The British government this week agreed to new changes that would remove routine checks and paperwork for most goods entering Northern Ireland, although some checks will remain in place for illegal goods or to prevent disease.

The new changes included laws confirming “Northern Ireland’s constitutional status” as part of the United Kingdom and giving local politicians “democratic control” over any future EU laws that could apply to Northern Ireland.

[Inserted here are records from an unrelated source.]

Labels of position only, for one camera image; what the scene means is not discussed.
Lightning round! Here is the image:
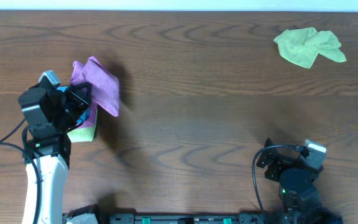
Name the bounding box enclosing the green microfiber cloth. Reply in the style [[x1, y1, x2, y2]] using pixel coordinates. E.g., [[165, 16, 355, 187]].
[[273, 27, 347, 68]]

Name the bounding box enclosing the purple microfiber cloth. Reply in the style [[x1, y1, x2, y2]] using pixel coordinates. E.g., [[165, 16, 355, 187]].
[[70, 56, 120, 117]]

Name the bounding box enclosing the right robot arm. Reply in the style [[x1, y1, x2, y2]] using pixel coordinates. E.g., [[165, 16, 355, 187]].
[[252, 138, 344, 224]]

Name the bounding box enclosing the left black cable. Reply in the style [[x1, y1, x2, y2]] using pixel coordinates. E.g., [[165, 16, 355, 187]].
[[0, 118, 45, 224]]

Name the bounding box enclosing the black cable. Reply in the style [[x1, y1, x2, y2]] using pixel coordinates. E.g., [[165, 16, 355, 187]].
[[0, 118, 45, 224], [252, 144, 306, 224]]

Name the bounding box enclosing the folded yellow-green cloth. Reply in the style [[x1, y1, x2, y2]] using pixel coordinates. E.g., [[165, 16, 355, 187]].
[[68, 126, 96, 142]]

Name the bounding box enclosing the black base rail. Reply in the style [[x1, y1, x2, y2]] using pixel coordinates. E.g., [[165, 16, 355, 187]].
[[62, 203, 344, 224]]

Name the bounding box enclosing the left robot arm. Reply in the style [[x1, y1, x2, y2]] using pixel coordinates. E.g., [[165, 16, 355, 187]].
[[18, 82, 92, 223]]

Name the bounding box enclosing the folded blue cloth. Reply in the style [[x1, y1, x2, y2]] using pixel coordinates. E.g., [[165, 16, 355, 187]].
[[57, 86, 90, 125]]

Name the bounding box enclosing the folded purple cloth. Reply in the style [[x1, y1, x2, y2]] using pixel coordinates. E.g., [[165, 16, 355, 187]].
[[80, 103, 98, 128]]

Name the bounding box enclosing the right black cable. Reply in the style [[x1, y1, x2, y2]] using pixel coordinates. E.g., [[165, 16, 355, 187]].
[[252, 144, 306, 224]]

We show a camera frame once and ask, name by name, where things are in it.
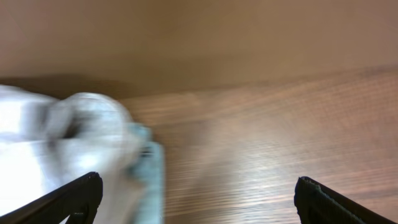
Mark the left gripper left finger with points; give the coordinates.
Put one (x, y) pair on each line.
(74, 202)

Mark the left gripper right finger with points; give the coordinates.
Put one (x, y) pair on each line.
(318, 204)

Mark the folded light blue jeans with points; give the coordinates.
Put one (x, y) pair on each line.
(150, 171)

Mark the beige khaki shorts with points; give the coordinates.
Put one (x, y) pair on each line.
(47, 143)

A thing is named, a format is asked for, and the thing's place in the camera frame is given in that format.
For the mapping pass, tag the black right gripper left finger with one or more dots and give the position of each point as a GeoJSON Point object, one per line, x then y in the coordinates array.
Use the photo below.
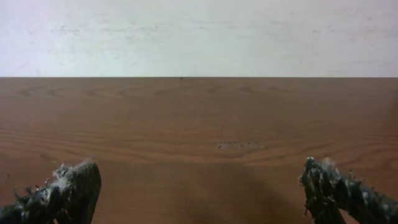
{"type": "Point", "coordinates": [70, 198]}

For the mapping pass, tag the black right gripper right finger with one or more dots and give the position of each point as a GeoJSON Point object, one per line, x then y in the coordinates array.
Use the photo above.
{"type": "Point", "coordinates": [327, 192]}

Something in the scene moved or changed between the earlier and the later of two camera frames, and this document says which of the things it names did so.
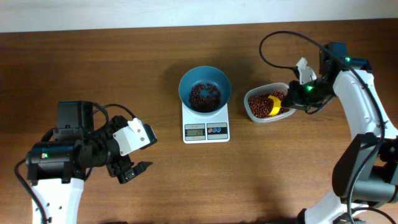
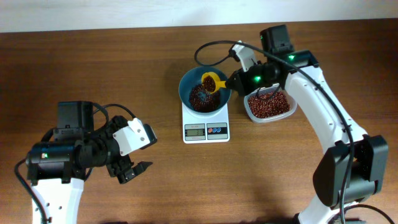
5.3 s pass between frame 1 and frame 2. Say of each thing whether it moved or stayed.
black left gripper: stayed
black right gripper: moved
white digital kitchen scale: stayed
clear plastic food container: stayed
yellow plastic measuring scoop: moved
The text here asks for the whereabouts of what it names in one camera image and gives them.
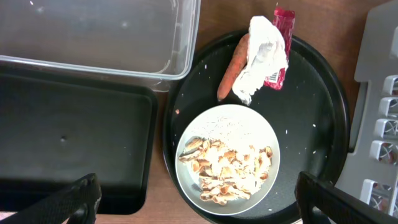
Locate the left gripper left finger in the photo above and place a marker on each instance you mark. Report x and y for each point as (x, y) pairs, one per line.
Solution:
(75, 204)

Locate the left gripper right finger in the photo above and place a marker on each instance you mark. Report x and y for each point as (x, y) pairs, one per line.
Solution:
(318, 200)

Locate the white napkin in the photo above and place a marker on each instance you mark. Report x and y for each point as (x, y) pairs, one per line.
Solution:
(266, 57)

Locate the red snack wrapper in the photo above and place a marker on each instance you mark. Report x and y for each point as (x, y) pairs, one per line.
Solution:
(284, 20)

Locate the grey dishwasher rack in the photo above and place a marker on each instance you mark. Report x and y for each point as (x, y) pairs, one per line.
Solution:
(370, 171)

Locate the black rectangular tray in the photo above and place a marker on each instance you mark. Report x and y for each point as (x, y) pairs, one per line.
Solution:
(57, 128)

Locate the round black serving tray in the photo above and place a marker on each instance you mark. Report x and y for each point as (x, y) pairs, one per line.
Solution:
(309, 116)

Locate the grey plate with rice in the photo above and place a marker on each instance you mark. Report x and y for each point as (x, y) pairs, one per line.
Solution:
(227, 160)

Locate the orange carrot stick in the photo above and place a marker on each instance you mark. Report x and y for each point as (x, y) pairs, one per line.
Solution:
(236, 65)

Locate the clear plastic bin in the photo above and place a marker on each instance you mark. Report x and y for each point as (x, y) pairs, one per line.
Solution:
(142, 42)

The British government also agreed to give Northern Ireland more than 3 billion pounds ($3.8 billion) for its struggling public services once the Belfast government returns to work.

“I believe my party has delivered what many have said we could not deliver,” DUP leader Jeffrey Donaldson said outside the Stormont meeting room. “We have delivered changes that many said were not possible and I believe today is a good day for Northern Ireland, a day when our place in the UK and its single market is once again respected, protected in our law and restored so that all our people can enjoy the benefits of our union membership.”

Former DUP leader Edwin Poots was elected speaker of the chamber.